Seguindo essa linha de pensamento, meteu a mão ao bolso, abriu um frasco de perfume e despejou-o por si abaixo. Disse para consigo: Deve durar até casa dela o cheiro, senão estou tramado. 75 reais não é brincadeira. Mais caro que vinho do Porto? O que vale é que na farmácia dão-me crédito. Só perde quem tem. Quando estes acabarem, vou comprar mais.

Foi infrutífera a saída de Olegário na procura de Micaela.

Regressa a casa cabisbaixo e ainda assim com a ideia de que a poderá encontrar ao chegar a casa, quando for buscar Otília. Ganhou leve ânimo. Este último pensamento bate certo. Efectivamente, Micaela estava dentro do portão, no terreiro ao fundo das escadas a falar para a cunhada Gertrudes e sobrinha Josy, com Otília pela mão.

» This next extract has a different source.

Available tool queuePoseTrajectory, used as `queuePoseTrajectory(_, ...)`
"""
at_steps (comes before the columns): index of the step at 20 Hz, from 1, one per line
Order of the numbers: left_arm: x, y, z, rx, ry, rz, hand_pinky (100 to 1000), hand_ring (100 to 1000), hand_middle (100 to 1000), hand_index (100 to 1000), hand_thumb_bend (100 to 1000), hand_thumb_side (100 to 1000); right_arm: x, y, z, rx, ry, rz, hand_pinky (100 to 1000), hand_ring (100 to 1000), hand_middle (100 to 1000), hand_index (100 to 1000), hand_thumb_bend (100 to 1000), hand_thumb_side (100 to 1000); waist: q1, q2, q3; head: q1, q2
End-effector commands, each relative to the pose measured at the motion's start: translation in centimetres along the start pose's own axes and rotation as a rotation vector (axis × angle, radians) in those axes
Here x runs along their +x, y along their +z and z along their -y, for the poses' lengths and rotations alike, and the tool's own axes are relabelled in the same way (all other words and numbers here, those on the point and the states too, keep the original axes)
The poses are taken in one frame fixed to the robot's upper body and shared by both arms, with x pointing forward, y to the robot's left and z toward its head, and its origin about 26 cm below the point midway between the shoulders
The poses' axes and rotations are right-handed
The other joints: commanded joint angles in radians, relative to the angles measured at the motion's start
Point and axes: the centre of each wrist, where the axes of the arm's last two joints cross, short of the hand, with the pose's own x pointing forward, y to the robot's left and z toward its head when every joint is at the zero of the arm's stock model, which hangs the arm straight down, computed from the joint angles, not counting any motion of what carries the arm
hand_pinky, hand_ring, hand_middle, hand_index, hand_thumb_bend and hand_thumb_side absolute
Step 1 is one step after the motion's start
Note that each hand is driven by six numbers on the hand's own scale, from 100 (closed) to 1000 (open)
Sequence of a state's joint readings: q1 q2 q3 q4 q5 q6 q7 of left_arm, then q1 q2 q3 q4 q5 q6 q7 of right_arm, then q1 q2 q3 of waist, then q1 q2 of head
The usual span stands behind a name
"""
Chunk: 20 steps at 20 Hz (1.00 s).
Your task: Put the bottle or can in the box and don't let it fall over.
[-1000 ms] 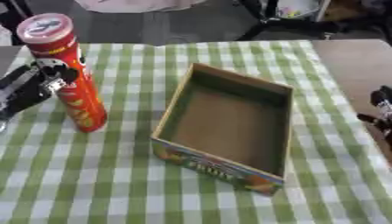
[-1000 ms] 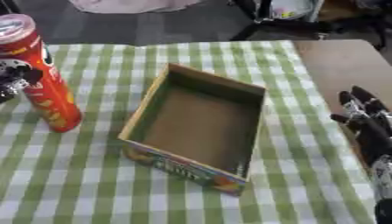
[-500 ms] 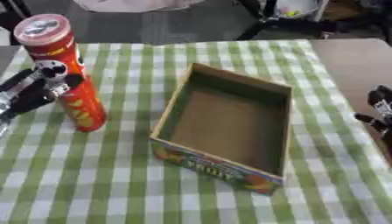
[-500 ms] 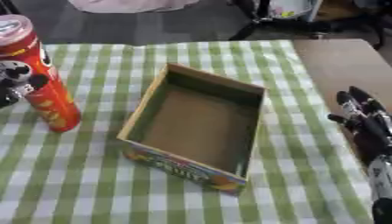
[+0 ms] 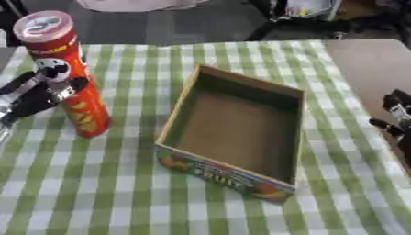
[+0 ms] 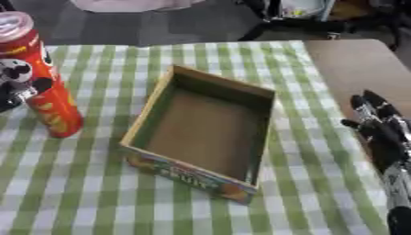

Olegário chegou, e saudou a cunhada.

Iniciou-se o seguinte diálogo:

- Oh cunhado, você cheira muito bem. Que é isso? Tem amante?

- Realmente homem… que raio de perfume compraste e para quê? Não te chega água e sabão?

- Entrei na farmácia para cumprimentar o Sr. Brito e o Sr. Martins. O Brito já está um velho caquéctico. Estava a fazer uma demonstração de um perfume, a uma senhora e tombou um frasco inteiro sobre mim.

- Oh pai, a uma senhora?

- Sim, a uma senhora, porquê, não pode ser?

- O perfume não é de senhora, é desses que os moços usam.

- Pois é… Ela estava a comprar para o filho.

Micaela, ainda não sabe da carta deixada na caixa de correio por Olegário.